They are just two of the thousands of carers aged in their 70s and 80s in Canberra, according to Carers ACT.
The Donnellys, in their mid-70s, are among those who hope Prime Minister Julia Gillard's National Disability Insurance Scheme, a plan to inject an extra $6.5billion a year into disability care, may provide a better future for their child.
The spending would more than double disability support to $12.5 billion annually within seven years.
According to Labor power broker John Della Bosca it would be Ms Gillard's greatest legacy - bigger than the carbon tax, mining tax, raising superannuation contributions, the national school curriculum or hospital funding reform.
''It would be her crowning glory in history,'' Mr Della Bosca told the Sunday Canberra Times.

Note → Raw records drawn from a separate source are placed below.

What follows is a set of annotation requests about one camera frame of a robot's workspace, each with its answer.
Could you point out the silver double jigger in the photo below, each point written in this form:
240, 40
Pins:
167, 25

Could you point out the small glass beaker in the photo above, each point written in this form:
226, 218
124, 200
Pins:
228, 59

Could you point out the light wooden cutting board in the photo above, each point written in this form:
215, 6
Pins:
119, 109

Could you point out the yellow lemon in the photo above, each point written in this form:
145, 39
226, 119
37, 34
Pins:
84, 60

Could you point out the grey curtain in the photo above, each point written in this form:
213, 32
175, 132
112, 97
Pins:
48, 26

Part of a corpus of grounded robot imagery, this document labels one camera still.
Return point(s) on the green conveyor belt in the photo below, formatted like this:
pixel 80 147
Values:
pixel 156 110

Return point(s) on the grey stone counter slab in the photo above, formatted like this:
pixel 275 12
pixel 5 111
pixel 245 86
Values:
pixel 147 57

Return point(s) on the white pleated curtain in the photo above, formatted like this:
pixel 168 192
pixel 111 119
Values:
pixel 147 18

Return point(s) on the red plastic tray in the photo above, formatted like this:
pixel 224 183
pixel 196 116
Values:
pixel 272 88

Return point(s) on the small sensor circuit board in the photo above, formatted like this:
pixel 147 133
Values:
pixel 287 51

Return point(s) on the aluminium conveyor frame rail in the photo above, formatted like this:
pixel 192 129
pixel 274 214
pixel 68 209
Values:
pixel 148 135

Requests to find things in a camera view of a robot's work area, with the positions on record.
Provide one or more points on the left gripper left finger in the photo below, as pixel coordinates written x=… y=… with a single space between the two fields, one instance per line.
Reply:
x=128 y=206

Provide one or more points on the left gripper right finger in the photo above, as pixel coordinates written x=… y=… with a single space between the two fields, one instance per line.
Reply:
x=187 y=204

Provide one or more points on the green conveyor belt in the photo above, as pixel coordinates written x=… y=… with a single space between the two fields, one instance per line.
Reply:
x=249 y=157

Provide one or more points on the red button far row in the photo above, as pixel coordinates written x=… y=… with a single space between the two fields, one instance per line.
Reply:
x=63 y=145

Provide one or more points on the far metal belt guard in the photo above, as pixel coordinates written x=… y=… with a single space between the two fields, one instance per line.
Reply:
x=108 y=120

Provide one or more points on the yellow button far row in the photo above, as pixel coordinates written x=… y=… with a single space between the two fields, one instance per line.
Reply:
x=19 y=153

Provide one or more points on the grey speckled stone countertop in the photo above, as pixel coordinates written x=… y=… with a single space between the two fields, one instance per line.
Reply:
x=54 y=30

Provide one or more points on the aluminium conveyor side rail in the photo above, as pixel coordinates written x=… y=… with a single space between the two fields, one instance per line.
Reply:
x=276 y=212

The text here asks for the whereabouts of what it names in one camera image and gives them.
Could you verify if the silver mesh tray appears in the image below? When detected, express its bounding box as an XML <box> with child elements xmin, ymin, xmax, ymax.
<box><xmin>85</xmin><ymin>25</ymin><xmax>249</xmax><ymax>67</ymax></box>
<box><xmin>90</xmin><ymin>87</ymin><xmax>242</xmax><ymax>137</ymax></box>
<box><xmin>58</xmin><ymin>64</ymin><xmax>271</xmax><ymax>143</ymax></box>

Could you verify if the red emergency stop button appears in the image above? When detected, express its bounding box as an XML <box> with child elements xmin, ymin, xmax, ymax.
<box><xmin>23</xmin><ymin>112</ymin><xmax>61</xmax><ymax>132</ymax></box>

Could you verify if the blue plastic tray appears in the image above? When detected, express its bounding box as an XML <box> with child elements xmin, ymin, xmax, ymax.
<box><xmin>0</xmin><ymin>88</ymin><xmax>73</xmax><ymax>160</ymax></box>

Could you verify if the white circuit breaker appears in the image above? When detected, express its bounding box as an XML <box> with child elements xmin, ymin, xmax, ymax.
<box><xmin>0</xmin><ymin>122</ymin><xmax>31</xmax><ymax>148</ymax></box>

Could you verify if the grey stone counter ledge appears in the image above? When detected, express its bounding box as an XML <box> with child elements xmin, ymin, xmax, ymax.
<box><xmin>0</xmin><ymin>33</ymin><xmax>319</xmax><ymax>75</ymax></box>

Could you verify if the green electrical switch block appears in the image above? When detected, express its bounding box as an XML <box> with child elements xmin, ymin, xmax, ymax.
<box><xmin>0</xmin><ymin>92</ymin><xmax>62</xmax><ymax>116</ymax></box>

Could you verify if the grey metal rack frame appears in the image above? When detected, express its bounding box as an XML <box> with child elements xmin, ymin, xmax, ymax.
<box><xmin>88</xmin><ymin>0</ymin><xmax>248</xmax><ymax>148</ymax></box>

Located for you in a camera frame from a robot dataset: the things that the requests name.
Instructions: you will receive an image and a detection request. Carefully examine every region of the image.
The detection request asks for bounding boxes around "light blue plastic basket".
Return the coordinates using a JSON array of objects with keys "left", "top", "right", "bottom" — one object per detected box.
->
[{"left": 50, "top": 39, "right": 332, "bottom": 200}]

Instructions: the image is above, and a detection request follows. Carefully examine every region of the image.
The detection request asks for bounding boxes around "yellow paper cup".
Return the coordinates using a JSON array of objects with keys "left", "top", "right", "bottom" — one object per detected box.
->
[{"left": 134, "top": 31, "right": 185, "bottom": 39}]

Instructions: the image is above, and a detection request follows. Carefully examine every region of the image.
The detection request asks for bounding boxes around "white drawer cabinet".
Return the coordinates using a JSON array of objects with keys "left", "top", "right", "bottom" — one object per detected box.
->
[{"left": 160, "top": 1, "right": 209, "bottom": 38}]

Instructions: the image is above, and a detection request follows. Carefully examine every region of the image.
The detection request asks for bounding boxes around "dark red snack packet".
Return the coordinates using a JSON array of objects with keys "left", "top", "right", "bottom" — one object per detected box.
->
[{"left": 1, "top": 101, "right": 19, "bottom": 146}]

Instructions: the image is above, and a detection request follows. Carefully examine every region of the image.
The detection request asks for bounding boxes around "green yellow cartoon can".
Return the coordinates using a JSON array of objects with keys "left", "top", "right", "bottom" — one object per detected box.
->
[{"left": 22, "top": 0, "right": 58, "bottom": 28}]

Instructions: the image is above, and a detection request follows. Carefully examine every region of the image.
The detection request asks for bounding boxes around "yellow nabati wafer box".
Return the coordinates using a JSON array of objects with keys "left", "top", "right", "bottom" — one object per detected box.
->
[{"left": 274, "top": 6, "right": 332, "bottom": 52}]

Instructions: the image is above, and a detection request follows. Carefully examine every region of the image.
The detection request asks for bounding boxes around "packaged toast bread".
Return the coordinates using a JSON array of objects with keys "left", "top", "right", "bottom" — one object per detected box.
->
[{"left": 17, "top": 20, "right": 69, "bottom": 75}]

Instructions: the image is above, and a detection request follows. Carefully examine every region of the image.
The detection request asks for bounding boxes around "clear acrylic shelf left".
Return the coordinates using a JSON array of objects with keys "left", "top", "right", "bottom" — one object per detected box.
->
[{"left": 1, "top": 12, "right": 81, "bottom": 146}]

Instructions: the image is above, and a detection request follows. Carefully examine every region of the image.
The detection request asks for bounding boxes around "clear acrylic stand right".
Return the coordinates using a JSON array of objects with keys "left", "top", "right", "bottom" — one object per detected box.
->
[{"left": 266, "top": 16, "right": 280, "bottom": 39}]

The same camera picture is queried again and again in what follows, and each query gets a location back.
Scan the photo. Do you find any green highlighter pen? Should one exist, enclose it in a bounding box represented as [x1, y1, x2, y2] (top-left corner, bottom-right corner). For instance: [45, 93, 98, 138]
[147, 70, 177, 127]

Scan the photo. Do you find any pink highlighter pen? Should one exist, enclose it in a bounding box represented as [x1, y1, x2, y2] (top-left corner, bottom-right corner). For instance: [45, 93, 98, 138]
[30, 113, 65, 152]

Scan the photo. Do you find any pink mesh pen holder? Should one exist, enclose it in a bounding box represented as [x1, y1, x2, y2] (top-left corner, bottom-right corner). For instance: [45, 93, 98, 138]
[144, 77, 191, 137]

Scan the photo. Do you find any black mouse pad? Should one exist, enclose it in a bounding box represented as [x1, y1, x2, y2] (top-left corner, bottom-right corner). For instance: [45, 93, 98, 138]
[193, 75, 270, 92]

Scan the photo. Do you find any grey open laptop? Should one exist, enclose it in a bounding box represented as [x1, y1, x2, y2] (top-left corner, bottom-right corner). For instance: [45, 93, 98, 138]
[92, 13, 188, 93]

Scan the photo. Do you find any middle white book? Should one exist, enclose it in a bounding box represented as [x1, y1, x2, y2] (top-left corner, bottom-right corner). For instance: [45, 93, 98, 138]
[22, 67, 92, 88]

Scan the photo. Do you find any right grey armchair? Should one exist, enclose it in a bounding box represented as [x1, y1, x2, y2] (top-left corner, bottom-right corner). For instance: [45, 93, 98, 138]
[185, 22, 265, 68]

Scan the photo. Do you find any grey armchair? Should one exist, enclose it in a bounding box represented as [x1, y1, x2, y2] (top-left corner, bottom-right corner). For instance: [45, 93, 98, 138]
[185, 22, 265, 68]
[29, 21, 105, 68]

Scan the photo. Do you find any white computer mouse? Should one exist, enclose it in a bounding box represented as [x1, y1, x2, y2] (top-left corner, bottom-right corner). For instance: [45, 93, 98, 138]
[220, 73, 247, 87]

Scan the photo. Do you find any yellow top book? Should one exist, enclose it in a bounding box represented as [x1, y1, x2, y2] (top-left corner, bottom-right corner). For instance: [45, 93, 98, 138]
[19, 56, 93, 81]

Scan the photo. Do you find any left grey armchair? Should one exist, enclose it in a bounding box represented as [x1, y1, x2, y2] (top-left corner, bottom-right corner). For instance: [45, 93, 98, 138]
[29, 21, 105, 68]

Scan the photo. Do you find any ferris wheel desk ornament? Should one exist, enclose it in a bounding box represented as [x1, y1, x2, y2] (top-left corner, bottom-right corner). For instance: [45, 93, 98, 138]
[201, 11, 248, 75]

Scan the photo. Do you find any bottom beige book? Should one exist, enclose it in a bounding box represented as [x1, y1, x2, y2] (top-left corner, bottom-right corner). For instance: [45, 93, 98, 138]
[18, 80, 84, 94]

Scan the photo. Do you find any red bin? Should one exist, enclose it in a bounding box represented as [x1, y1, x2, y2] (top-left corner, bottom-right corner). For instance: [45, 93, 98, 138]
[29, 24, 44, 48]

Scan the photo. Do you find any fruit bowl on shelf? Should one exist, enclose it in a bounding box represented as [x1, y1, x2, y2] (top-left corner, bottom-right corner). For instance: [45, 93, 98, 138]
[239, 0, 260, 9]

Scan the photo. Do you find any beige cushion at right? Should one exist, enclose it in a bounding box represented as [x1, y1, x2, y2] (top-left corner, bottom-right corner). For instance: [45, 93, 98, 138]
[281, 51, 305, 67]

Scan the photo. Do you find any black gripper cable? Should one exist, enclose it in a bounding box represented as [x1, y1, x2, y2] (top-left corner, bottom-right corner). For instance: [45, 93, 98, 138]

The former NSW MP, who heads the NDIS lobby campaign Every Australian Counts, noted the Productivity Commission's statement the scheme could be bolstered by skilled migrants.
Carers ACT chief executive Dee McGrath said Ms Gillard's support this week for pay rises for community sector workers would help fill the thousands of extra jobs the scheme would create.
At the moment administration workers often expected similar pay to skilled care staff.
''In Canberra we compete with the public service for staff,'' Ms McGrath said.
The Donnellys said three months ago they found Greg government-funded accommodation outside the family home but it fell through.
''His mother does his washing, ironing, cooking and cleaning and aged in her 70s she's waiting for the day she can put her feet up,'' Mr Donnelly said.
''It's a big job looking after him. Greg works and he needs his tax returns done and Centrelink paperwork kept in order.
''He has other family around but there's a limit to what they can do.''
Middle-aged carers Fiona and Greg Francis of Latham hoped the NDIS was delivered as scheduled.
Profoundly disabled daughter Amber, 12, is due to finish school in six years, a year before the entire scheme is supposed to be in place.
If nobody cared for her during the day her parents would have to give up work.